Kevin S
- Research Program Mentor
PhD candidate at University of Denver
Expertise
social psychology, intergroup relations, stereotyping, prejudice, discrimination, social justice, bias
Bio
Hi! I'm Kevin and I'm currently a fifth year graduate student in the Affective Social and Cognitive area at University of Denver. I earned a BA at Miami University in Oxford, Ohio majoring in Psychology and Premedical Studies. I spent one year as a lab manager at the University of Denver before pursuing my PhD there. In my research, I investigate how group-based biases in person perception influence how we treat others in a variety of contexts. For example, I investigate how physicians' biases may influence disparities in treatment recommendations across race, class, and gender. Outside of research, I like to hike, ski and snowskate, go to concerts, and see live music.Project ideas
Factors underlying disparities in healthcare
We could explore the structural (e.g., access to resources), individual (e.g., patient behaviors), and/or perceiver level (e.g., provider bias) factors that may underlie disparities in the medical system across race, gender, or socioeconomic status. For example, you may be interested in why lower-class individuals receive less intensive pain treatment than higher-class individuals. You could then explore several factors that may contribute to this under treatment of lower-class individuals such as lack of access to insurance or quality food as well as stereotypes of lower-class individuals as tougher. You could then write up a media brief (e.g., Op ed) discussing the factors underlying the under treatment of lower-class individuals.

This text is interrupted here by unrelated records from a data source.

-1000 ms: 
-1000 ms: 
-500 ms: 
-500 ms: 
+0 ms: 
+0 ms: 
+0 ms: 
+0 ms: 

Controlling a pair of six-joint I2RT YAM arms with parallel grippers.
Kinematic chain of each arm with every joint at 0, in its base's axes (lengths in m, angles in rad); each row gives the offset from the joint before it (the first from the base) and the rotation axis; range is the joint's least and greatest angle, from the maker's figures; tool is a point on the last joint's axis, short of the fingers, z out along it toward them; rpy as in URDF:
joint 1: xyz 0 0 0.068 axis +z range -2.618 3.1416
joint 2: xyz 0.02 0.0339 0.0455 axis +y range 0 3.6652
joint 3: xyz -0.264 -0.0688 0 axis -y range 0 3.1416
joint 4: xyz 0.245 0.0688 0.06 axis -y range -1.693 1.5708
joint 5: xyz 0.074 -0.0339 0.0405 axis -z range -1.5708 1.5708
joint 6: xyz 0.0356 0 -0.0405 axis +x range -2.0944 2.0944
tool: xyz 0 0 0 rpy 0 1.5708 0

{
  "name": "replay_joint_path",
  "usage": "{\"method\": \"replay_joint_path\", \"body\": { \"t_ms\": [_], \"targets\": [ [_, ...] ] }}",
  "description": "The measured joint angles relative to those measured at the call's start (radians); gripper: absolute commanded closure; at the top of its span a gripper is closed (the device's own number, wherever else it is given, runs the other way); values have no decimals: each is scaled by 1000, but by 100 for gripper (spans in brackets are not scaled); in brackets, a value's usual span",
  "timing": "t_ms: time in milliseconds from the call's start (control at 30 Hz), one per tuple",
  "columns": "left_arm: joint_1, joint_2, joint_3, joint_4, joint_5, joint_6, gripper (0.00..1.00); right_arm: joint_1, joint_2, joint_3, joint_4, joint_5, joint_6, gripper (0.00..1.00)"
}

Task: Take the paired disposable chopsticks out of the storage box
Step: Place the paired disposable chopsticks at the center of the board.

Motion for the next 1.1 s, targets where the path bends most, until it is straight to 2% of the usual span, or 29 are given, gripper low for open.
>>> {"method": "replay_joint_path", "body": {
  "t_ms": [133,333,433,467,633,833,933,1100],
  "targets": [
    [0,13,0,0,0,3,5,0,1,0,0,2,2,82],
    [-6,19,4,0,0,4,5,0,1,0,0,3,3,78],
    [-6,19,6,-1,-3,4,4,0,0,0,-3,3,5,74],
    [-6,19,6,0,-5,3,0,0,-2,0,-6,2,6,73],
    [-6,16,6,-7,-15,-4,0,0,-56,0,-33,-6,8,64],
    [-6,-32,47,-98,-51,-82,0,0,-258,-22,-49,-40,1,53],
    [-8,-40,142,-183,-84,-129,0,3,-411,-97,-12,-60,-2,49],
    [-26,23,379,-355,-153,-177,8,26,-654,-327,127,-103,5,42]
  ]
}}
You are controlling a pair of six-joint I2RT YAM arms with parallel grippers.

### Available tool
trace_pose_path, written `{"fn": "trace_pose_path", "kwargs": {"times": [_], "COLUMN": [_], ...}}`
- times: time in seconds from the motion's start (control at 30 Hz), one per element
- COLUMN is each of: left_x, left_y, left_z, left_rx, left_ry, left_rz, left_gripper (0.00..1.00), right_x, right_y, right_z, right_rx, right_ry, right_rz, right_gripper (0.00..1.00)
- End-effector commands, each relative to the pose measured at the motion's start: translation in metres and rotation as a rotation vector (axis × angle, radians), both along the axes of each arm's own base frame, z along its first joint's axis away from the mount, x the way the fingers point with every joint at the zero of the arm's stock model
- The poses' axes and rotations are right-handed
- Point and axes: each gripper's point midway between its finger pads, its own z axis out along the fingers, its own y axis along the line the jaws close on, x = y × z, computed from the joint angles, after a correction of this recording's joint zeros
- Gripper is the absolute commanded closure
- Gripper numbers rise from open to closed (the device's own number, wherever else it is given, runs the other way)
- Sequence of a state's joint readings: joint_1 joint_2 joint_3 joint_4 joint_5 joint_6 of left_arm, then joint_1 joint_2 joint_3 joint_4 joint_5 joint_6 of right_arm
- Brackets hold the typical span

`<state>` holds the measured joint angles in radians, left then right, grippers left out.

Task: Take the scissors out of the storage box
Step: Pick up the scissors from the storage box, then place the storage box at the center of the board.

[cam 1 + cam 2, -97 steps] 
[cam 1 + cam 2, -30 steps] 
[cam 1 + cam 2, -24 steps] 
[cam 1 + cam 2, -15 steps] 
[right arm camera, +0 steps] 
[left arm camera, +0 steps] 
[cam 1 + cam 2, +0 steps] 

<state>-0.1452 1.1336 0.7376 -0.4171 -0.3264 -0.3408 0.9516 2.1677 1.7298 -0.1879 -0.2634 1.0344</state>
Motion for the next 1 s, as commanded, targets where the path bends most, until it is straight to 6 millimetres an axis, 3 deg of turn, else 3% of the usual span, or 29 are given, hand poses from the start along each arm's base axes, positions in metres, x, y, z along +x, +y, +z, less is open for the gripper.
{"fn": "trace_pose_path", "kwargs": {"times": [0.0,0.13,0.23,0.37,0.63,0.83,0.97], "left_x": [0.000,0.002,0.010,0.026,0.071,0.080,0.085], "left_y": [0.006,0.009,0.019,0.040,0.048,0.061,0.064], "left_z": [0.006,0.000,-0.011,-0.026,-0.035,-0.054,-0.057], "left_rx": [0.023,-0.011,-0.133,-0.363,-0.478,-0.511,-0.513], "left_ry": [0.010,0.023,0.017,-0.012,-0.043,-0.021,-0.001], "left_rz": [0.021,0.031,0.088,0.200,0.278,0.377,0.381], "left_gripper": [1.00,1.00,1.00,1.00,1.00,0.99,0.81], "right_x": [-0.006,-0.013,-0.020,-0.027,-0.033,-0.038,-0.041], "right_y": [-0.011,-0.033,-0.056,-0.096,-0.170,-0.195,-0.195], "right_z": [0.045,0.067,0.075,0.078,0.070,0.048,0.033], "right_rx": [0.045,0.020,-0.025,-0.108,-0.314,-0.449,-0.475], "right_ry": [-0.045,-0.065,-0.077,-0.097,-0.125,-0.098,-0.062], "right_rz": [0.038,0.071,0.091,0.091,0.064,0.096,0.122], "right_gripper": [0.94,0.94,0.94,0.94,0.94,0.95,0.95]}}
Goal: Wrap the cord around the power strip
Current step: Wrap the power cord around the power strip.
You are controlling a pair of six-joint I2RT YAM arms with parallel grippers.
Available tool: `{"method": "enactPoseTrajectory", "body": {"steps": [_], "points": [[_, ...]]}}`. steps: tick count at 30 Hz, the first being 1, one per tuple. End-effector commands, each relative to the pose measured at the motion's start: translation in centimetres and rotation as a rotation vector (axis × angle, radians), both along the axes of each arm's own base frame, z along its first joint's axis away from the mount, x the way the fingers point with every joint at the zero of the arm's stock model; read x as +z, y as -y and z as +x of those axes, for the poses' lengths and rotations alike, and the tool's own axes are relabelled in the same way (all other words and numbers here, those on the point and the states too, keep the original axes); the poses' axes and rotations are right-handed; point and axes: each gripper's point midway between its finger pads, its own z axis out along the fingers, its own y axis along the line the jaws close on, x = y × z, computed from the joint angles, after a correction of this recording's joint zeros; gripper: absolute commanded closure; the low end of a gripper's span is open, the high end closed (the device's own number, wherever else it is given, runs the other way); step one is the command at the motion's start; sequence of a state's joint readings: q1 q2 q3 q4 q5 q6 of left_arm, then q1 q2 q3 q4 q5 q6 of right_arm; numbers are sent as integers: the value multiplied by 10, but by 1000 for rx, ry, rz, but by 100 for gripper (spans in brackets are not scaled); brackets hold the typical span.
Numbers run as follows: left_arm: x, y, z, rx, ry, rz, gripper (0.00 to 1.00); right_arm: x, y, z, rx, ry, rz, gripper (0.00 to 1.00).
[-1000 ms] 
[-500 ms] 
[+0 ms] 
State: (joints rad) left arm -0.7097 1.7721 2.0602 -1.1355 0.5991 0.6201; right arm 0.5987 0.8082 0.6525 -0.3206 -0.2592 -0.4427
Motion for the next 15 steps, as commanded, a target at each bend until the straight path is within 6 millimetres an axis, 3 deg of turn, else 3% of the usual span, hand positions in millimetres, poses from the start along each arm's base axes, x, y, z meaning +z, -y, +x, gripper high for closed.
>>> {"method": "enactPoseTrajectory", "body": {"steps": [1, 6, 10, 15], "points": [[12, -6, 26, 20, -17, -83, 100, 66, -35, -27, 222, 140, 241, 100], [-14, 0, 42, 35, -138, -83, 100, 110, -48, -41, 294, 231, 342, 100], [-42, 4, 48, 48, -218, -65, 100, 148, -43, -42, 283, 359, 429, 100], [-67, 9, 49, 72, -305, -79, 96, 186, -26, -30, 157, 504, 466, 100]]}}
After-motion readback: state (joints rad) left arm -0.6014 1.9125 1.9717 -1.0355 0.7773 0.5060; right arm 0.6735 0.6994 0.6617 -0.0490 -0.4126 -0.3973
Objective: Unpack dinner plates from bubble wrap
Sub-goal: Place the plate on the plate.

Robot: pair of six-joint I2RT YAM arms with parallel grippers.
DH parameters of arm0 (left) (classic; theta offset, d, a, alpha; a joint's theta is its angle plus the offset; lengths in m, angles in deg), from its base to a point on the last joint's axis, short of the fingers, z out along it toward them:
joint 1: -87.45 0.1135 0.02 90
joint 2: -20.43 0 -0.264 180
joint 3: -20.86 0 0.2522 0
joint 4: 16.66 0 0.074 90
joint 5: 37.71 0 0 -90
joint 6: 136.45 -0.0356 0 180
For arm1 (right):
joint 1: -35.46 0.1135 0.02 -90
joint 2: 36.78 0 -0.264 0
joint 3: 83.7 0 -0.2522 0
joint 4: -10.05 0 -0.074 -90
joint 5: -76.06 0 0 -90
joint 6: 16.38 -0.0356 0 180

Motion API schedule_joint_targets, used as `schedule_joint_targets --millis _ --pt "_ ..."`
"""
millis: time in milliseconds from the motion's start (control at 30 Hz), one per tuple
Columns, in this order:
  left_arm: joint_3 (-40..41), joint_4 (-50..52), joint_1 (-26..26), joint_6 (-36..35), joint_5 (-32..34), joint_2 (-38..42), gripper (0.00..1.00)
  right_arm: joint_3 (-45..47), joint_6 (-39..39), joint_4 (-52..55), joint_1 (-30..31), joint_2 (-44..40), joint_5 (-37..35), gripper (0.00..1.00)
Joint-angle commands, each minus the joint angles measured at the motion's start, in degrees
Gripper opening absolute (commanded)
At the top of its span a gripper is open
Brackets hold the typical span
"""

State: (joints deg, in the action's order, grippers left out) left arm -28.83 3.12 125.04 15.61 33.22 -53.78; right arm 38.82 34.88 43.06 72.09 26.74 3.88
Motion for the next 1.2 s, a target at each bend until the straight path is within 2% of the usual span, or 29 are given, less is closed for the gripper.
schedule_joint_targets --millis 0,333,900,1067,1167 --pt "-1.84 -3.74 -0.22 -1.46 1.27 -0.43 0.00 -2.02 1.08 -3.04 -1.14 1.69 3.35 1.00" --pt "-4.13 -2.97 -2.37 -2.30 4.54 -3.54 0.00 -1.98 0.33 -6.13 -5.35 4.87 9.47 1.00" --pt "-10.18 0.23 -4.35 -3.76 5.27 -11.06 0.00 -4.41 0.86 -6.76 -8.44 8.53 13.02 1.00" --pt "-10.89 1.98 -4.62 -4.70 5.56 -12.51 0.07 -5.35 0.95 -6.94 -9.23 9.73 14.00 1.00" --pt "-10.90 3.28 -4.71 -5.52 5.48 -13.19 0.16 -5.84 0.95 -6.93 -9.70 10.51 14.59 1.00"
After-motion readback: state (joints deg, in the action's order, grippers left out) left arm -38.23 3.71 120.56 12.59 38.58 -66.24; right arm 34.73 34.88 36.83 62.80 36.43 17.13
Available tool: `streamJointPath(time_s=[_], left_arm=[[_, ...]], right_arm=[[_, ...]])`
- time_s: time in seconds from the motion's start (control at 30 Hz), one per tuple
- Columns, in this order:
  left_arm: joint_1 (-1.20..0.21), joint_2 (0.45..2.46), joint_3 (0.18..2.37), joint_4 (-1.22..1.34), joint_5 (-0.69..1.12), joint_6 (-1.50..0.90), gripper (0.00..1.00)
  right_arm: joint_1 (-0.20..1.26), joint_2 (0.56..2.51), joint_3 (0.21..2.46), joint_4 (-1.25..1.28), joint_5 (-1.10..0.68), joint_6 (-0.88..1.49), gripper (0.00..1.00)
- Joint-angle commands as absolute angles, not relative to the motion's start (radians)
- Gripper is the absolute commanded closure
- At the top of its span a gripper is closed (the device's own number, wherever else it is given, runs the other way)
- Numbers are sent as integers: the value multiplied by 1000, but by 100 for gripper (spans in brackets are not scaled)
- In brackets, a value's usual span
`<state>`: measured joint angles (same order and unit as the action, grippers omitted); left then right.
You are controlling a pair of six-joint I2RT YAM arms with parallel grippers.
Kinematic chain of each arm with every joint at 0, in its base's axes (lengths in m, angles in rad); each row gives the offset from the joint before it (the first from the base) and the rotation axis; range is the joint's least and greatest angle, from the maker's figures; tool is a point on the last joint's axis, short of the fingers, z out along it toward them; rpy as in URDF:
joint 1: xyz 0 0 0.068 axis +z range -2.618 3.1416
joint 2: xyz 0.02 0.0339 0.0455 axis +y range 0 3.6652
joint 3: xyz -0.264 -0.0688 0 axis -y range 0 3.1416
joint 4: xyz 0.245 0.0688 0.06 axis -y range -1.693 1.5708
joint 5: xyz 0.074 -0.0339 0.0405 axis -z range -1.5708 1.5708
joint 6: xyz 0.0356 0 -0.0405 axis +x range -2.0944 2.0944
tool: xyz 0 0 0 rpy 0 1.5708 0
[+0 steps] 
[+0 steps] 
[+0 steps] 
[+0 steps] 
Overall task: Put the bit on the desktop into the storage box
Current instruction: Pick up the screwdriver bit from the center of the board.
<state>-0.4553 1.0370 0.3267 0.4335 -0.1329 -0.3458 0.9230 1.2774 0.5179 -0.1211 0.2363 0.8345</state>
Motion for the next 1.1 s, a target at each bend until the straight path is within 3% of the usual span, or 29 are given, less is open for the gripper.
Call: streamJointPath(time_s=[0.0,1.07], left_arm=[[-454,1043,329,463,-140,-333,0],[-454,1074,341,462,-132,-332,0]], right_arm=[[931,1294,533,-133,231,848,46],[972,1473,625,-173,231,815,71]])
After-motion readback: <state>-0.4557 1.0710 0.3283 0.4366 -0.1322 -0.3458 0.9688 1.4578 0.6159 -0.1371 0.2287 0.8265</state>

Using Statistical Reasoning to Combat Misinformation in the Media
In this project, we could examine statistical claims made in the media and understand why different media sources use the same statistics to make contradicting claims. In this project, you would learn the basics of statistical reasoning, how to critically evaluate information provided in media sources, and later how to use your new-found statistical reasoning skills to combat misinformation in the media. For example, you could look into media reports on police shooting. Here, you may find that some sources claim that Black individuals are disproportionately targeted by police violence whereas other sources claim that White individuals are more likely to be targeted by police violence. You would then learn how to responsibly interpret the statistics these media sources are drawing from and highlight the errors in reasoning that these sources may or may not have made. You could then present this information in a blog or even create a small podcast discussing how these claims can simultaneously exist and how others can critically evaluate statistical claims.